What the task asks:
Sort through the data and copy the lines holding the word "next".

# # # # #

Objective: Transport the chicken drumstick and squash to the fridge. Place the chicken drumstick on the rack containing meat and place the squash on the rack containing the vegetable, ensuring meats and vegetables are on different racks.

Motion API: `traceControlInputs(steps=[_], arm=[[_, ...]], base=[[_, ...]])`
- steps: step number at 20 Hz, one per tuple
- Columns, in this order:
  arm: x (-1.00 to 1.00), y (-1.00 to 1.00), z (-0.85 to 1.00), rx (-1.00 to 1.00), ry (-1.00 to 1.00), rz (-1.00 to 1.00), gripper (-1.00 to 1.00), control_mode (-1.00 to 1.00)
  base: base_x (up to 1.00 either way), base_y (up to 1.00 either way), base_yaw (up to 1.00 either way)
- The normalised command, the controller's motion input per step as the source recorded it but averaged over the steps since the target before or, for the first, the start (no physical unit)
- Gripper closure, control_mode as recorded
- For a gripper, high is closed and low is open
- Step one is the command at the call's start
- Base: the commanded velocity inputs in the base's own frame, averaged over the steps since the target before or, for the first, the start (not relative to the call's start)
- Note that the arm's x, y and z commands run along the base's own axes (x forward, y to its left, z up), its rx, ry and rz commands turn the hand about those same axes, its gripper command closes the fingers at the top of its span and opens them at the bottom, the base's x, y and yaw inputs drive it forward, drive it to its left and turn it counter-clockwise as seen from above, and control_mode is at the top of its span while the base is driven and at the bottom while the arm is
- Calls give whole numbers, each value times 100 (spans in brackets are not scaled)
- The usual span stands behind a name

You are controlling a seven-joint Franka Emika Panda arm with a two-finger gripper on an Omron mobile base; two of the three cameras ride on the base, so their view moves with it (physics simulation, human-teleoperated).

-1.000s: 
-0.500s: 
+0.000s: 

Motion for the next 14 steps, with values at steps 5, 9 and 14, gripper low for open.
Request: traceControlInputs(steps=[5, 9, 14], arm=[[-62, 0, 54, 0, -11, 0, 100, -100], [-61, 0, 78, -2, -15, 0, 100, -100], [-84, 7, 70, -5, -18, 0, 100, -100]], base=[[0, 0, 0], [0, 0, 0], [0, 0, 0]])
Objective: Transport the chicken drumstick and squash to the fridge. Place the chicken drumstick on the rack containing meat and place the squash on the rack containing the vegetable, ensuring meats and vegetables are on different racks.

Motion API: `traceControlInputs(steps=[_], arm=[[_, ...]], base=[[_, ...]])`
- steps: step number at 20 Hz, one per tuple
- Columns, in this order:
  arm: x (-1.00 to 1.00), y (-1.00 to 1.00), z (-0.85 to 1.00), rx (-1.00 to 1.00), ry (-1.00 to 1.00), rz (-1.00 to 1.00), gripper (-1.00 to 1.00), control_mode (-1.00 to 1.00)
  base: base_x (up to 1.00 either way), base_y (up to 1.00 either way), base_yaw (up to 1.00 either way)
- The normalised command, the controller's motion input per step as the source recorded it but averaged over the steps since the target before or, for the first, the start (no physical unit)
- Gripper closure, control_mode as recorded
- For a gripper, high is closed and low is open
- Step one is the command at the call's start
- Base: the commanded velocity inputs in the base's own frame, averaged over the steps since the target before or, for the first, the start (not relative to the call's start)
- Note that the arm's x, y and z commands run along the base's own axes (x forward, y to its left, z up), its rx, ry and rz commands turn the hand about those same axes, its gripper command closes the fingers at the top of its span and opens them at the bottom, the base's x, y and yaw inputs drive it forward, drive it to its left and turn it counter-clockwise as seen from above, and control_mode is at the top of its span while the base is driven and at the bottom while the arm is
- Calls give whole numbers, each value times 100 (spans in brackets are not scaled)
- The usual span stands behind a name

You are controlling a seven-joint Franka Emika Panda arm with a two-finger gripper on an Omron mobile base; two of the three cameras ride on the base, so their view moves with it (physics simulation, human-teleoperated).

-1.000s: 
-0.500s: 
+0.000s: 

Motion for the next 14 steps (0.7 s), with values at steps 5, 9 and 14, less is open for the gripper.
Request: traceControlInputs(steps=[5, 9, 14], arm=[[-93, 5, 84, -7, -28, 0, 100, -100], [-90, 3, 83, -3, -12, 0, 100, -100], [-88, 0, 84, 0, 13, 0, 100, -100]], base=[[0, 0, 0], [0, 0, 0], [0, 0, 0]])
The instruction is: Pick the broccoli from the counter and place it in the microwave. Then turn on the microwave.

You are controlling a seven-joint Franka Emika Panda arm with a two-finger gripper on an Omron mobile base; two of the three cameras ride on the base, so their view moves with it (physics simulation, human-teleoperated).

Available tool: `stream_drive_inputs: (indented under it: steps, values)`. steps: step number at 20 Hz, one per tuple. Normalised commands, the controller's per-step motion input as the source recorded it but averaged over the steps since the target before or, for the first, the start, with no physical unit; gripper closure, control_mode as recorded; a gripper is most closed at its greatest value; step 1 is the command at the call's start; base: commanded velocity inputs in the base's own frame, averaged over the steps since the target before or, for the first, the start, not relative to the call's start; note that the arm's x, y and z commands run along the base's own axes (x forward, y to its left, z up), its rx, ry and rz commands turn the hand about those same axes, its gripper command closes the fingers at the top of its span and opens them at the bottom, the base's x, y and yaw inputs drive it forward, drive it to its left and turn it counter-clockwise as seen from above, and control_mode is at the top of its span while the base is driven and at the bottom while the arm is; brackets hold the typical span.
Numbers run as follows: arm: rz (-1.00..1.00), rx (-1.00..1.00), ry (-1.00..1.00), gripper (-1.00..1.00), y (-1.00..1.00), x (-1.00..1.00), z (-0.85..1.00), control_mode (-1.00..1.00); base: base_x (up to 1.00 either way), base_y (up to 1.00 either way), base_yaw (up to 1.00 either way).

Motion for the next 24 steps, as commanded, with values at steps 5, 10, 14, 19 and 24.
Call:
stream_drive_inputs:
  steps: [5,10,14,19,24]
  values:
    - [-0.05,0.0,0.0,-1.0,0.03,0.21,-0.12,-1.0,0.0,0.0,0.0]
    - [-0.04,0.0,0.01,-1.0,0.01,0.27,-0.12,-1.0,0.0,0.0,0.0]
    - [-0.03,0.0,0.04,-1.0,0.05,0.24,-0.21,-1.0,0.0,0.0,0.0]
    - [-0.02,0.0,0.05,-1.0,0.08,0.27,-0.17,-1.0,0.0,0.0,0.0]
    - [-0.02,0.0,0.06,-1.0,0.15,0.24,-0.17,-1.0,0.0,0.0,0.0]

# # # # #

Answer to the problem:
Motion for the next 14 steps, with values at steps 5, 9 and 14, gripper low for open.
Motion for the next 14 steps (0.7 s), with values at steps 5, 9 and 14, less is open for the gripper.
Motion for the next 24 steps, as commanded, with values at steps 5, 10, 14, 19 and 24.

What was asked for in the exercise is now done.